» Task prompt
Leave the pictures out. Return all other data exactly.

» Provided material
━━━━

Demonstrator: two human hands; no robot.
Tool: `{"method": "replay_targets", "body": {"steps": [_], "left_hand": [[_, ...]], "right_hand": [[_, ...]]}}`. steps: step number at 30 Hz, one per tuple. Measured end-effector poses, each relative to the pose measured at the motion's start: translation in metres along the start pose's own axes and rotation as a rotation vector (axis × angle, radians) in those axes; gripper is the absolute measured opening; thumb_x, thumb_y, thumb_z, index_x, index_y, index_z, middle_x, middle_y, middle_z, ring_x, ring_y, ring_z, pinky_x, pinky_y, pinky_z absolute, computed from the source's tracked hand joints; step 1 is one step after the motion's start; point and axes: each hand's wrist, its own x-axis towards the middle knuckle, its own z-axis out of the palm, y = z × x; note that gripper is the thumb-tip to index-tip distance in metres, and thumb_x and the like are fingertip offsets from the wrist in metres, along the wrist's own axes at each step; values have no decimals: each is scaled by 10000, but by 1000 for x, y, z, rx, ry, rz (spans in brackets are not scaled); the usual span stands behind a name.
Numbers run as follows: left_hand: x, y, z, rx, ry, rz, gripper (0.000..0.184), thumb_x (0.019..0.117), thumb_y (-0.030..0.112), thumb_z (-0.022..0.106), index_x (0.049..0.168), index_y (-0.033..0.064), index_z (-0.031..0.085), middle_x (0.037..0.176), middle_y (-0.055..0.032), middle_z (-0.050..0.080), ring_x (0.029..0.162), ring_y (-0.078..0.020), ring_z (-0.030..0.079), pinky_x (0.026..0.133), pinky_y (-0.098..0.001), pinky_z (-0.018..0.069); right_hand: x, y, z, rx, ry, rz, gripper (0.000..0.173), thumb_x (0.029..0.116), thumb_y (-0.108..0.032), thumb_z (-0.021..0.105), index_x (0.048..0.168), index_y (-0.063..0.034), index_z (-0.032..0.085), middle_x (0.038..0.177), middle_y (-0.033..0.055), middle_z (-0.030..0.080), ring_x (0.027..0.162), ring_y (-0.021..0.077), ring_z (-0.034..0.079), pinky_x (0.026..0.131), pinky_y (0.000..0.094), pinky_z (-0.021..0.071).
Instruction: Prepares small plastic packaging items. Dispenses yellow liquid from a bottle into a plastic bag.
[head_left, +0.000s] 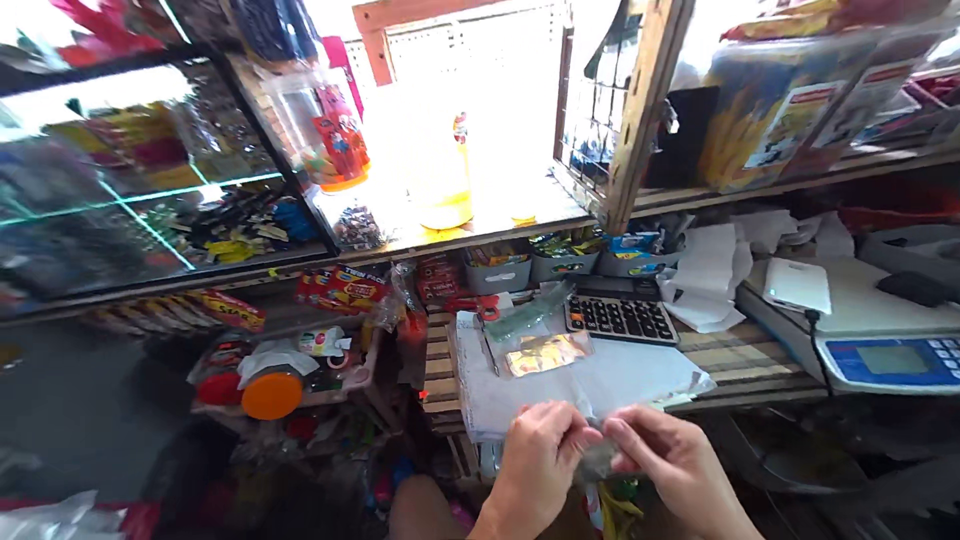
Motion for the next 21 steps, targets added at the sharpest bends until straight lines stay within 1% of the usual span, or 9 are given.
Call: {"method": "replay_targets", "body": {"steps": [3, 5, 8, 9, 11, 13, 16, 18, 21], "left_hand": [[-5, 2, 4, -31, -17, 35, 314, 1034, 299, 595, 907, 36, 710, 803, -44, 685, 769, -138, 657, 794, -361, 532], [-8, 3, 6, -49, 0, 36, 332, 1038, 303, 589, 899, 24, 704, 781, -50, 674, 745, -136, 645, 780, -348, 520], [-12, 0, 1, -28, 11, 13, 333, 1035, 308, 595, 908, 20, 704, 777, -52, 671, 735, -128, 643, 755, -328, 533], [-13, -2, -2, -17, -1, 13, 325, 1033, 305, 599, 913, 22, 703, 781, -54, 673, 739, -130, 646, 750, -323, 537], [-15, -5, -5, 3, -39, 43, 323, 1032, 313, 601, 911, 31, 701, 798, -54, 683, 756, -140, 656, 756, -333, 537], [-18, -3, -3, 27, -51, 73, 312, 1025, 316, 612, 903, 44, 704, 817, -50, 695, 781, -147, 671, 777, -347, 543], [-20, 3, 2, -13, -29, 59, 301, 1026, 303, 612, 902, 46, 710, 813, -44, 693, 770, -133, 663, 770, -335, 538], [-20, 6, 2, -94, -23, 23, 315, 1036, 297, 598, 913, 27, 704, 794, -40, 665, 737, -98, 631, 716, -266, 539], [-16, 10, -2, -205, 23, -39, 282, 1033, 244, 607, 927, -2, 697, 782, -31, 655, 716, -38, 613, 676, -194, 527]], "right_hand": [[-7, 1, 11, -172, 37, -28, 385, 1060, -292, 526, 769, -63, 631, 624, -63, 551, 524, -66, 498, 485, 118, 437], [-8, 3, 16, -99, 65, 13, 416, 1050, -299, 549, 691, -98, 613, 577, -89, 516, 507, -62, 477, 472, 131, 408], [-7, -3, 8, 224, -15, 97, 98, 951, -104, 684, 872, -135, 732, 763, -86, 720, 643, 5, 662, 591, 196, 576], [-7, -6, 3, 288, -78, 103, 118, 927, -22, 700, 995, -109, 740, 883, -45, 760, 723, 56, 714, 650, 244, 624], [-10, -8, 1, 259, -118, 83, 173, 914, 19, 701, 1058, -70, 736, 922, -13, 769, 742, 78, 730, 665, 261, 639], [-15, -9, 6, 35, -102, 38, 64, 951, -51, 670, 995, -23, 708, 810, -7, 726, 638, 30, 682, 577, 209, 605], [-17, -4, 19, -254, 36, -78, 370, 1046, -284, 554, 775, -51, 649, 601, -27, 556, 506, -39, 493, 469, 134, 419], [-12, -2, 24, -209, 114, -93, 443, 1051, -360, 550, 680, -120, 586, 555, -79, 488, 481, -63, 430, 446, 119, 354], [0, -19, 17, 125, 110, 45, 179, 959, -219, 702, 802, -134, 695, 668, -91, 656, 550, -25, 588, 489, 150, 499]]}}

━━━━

» Response to the task
Demonstrator: two human hands; no robot.
Tool: `{"method": "replay_targets", "body": {"steps": [_], "left_hand": [[_, ...]], "right_hand": [[_, ...]]}}`. steps: step number at 30 Hz, one per tuple. Measured end-effector poses, each relative to the pose measured at the motion's start: translation in metres along the start pose's own axes and rotation as a rotation vector (axis × angle, radians) in those axes; gripper is the absolute measured opening; thumb_x, thumb_y, thumb_z, index_x, index_y, index_z, middle_x, middle_y, middle_z, ring_x, ring_y, ring_z, pinky_x, pinky_y, pinky_z absolute, computed from the source's tracked hand joints; step 1 is one step after the motion's start; point and axes: each hand's wrist, its own x-axis towards the middle knuckle, its own z-axis out of the palm, y = z × x; note that gripper is the thumb-tip to index-tip distance in metres, and thumb_x and the like are fingertip offsets from the wrist in metres, along the wrist's own axes at each step; values have no decimals: each is scaled by 10000, but by 1000 for x, y, z, rx, ry, rz (spans in brackets are not scaled); the usual span stands behind a name.
Numbers run as follows: left_hand: x, y, z, rx, ry, rz, gripper (0.000..0.184), thumb_x (0.019..0.117), thumb_y (-0.030..0.112), thumb_z (-0.022..0.106), index_x (0.049..0.168), index_y (-0.033..0.064), index_z (-0.031..0.085), middle_x (0.037..0.176), middle_y (-0.055..0.032), middle_z (-0.050..0.080), ring_x (0.029..0.162), ring_y (-0.078..0.020), ring_z (-0.030..0.079), pinky_x (0.026..0.133), pinky_y (-0.098..0.001), pinky_z (-0.018..0.069); right_hand: x, y, z, rx, ry, rz, gripper (0.000..0.173), thumb_x (0.029..0.116), thumb_y (-0.108..0.032), thumb_z (-0.021..0.105), index_x (0.048..0.168), index_y (-0.063..0.034), index_z (-0.032..0.085), middle_x (0.038..0.177), middle_y (-0.033..0.055), middle_z (-0.030..0.080), ring_x (0.027..0.162), ring_y (-0.021..0.077), ring_z (-0.034..0.079), pinky_x (0.026..0.131), pinky_y (0.000..0.094), pinky_z (-0.021..0.071).
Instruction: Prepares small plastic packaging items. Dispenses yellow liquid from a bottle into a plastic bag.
[head_left, +0.000s] 
Motion for the next 21 steps, targets added at the sharpest bends until straight lines stay within 1% of the usual span, or 9 are given.
Call: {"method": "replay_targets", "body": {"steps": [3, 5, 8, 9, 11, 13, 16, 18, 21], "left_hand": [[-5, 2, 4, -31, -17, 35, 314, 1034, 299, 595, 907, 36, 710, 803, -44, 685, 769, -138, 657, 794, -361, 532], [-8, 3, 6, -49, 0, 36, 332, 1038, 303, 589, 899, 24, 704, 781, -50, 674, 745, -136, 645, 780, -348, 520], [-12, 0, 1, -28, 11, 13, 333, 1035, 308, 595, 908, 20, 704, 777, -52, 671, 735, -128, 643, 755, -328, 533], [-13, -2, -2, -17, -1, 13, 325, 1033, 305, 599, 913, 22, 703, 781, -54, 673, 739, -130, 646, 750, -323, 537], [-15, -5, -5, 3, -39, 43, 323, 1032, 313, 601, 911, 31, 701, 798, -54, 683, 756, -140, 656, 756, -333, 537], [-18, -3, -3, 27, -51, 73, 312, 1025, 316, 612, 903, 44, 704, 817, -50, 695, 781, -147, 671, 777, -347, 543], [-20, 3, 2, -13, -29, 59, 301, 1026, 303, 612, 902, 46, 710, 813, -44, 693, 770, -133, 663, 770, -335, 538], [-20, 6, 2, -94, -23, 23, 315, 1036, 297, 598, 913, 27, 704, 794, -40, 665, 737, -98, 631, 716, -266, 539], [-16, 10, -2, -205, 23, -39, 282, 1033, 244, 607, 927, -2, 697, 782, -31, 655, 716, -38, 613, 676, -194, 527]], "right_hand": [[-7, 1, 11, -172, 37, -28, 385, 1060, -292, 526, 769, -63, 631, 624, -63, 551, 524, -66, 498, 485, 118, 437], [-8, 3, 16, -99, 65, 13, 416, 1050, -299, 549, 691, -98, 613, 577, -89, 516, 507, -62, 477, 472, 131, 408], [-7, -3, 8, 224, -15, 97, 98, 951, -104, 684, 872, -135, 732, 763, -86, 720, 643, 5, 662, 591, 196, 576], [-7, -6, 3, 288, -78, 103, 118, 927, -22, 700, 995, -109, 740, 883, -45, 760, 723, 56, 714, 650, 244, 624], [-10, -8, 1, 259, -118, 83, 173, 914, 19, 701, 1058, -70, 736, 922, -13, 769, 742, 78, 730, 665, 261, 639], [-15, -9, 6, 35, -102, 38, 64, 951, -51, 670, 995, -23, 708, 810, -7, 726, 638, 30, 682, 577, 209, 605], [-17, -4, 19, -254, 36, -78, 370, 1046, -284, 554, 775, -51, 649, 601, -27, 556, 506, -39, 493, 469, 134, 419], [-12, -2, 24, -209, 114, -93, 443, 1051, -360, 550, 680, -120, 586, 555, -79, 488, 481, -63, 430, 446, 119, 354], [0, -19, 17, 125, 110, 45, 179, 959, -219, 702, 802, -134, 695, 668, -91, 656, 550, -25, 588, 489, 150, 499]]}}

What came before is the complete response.